Serial multiomics uncovers anti-glioblastoma responses not evident by routine clinical analyses
Alexander Ling, Jennifer Gantchev, Michael C. Prabhu, Sreyashi Basu, Ryuhjin Ahn, Alicia D. D’Souza, Nafisa Masud, Anna Ball, Odysseas Nikas, Genaro R. Villa, Michael S. Regan, Gerard Baquer, Georges Ayoub, Charles A. Whittaker, Zaki Abou-Mrad, Andres Santos, Charles Couturier, Dina ElHarouni, Jayne Vogelzang, Kenny Yu, Hong Chen, Zhong He, Wen Jiang, Calixto‐Hope G. Lucas, Haley E. Sax, Frederick F. Lang, Vinay K. Puduvalli, Viviane Tabar, Cameron Brennan, Adrienne Boire, Matthias Holdhoff, Chetan Bettegowda, Michael J. Cima, Isaac H. Solomon, Ying Yuan, Paul P. Tak, Accelerating GBM Therapies TeamLab, Padmanee Sharma, Forest M. White, Keith L. Ligon, Nathalie Y.R. Agar, David A. Reardon, Giacomo Oliveira, E. Antonio Chiocca, Jennifer Wiley, Kathryn Partridge, Rameen Beroukhim, Amanda Spearman, Ugonma Chukwueke, Patrick Y. Wen, A. Chiocca, Sarah Frisken, Brian J. Coyne, Daniel Triggs, Kimberly L. Vasquez, Michal O. Nowicki, Himanshu Soni, Raziye Piranlioglu, Marco Mineo, Ana Montalvo Landivar, Sylwia A. Stopka, Md Amin Hossain, Seth Malinowski, Sonam Bhatia, Thomas P. Quinn, Marla J. Polk, Alexsandra Espejo, Jingjing Sun, Yulong Chen, Sonali Jindal, Jason T. Huse, Lisa Norberg, Sangeeta Goswami, Betty Y. Kim, Kadir C. Akdemir, Brittany C. Parker Kerrigan, Douglas Nielsen, Jian Hu, Pratibha Sharma, Chetna Wathoo, Gregory M. Buchold, Jiyong Liang, Stuart S. Levine, Qun Cao, Alexei Stortchevoi, Shahiba Ogilvie, Alexandra Giantini-Larsen, Kelsey Hopland, Yuval Elhanati, Rachel Estrera, Isaiah Osei-Gyening, Tejus Bale, Christopher Douville, Jordina Rincon Torroella, Vasilena Gocheva, Francesca Barone, Jennifer Moliterno
Abstract
Recurrent glioblastoma (rGBM) remains incurable.
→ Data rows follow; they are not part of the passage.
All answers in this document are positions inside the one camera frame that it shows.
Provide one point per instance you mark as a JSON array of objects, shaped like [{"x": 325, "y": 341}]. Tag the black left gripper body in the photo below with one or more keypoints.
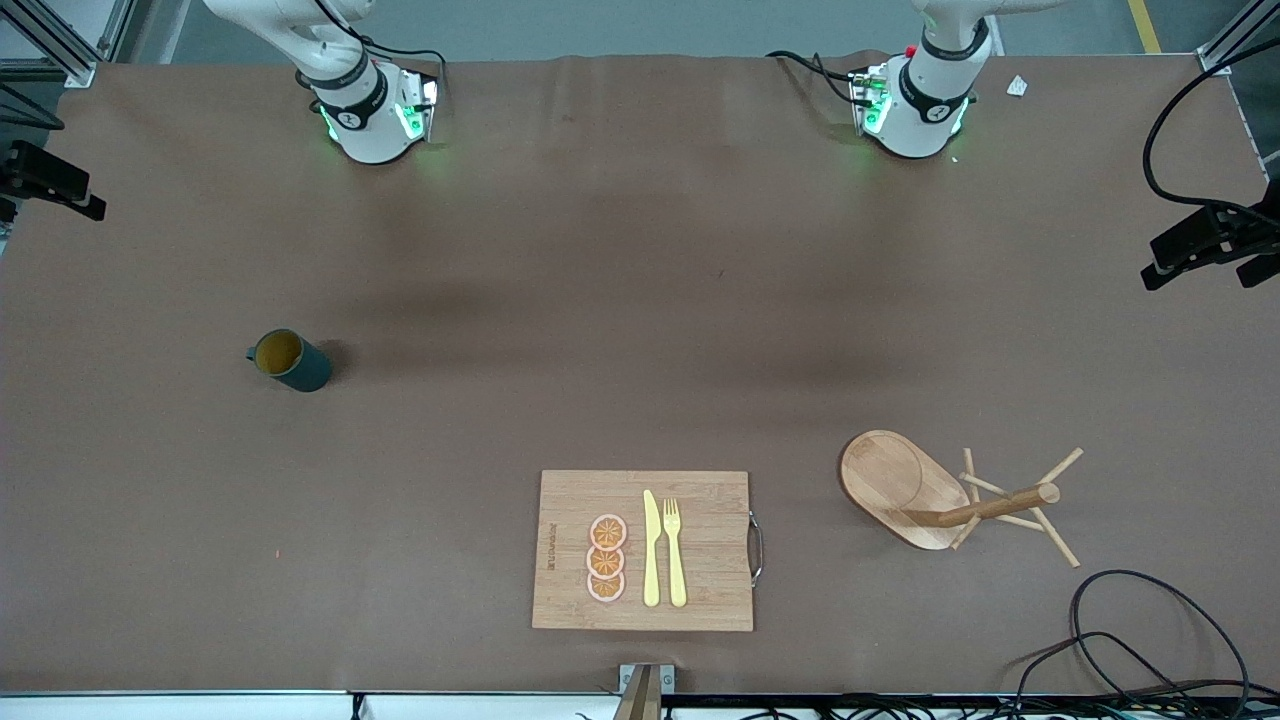
[{"x": 1232, "y": 226}]

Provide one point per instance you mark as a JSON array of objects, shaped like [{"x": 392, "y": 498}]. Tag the aluminium frame profile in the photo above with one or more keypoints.
[
  {"x": 1215, "y": 60},
  {"x": 75, "y": 70}
]

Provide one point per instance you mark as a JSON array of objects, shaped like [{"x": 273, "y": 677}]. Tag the wooden cutting board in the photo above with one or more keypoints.
[{"x": 700, "y": 500}]

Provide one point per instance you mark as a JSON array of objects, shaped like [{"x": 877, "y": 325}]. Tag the yellow plastic fork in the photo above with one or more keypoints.
[{"x": 677, "y": 570}]

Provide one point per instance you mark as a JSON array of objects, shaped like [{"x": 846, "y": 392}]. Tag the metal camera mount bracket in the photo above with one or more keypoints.
[{"x": 645, "y": 690}]

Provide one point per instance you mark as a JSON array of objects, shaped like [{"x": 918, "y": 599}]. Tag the toy orange slice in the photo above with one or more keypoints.
[
  {"x": 608, "y": 531},
  {"x": 605, "y": 563},
  {"x": 605, "y": 588}
]

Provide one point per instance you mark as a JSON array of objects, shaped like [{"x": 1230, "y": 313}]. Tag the dark green ribbed cup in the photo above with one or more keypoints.
[{"x": 305, "y": 372}]

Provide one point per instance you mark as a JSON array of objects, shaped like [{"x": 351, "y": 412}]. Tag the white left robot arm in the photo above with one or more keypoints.
[{"x": 925, "y": 120}]

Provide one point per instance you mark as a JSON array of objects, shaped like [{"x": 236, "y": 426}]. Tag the small white paper scrap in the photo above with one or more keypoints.
[{"x": 1017, "y": 86}]

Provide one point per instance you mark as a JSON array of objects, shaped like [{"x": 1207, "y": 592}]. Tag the yellow plastic knife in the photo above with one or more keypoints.
[{"x": 651, "y": 560}]

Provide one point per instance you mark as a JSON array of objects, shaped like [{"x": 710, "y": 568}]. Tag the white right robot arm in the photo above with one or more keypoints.
[{"x": 365, "y": 120}]

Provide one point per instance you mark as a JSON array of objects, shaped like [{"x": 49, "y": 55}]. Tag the white table edge rail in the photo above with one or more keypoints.
[{"x": 200, "y": 708}]

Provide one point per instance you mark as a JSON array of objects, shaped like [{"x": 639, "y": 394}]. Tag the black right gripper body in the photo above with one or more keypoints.
[{"x": 30, "y": 168}]

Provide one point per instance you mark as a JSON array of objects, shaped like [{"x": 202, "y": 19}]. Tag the wooden cup rack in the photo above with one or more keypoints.
[{"x": 890, "y": 480}]
One barrier to the development of effective rGBM therapies is the difficulty in collecting posttreatment tumor tissue. Serial multiomic assays from longitudinal rGBM biopsies may uncover tumor responses to a treatment. Here, we obtained 97 serial rGBM biopsy cores over 4 months from the first two patients participating in a clinical trial of repeated intratumoral dosing of the immunotherapeutic agent CAN-3110. Multiomic analysis of the biopsy cores revealed therapeutic effects, including longitudinal and spatial reshaping of the rGBM's microenvironment, expansion of new T cell tissue-resident effector memory clonotypes against CAN-3110 epitopes and other undetermined antigens, and expression of human leukocyte antigen (HLA)-presented immunopeptides, including cancer testis antigens. Moreover, serial integrated multimodal analyses provided evidence of therapeutic responses to CAN-3110 despite traditional magnetic resonance imaging indicating progression. Clinically, the two treated patients achieved a pathologic response or stable clinical disease, respectively. These results show the value of longitudinal tissue sampling to understand rGBM's evolution during administration of an investigational therapy.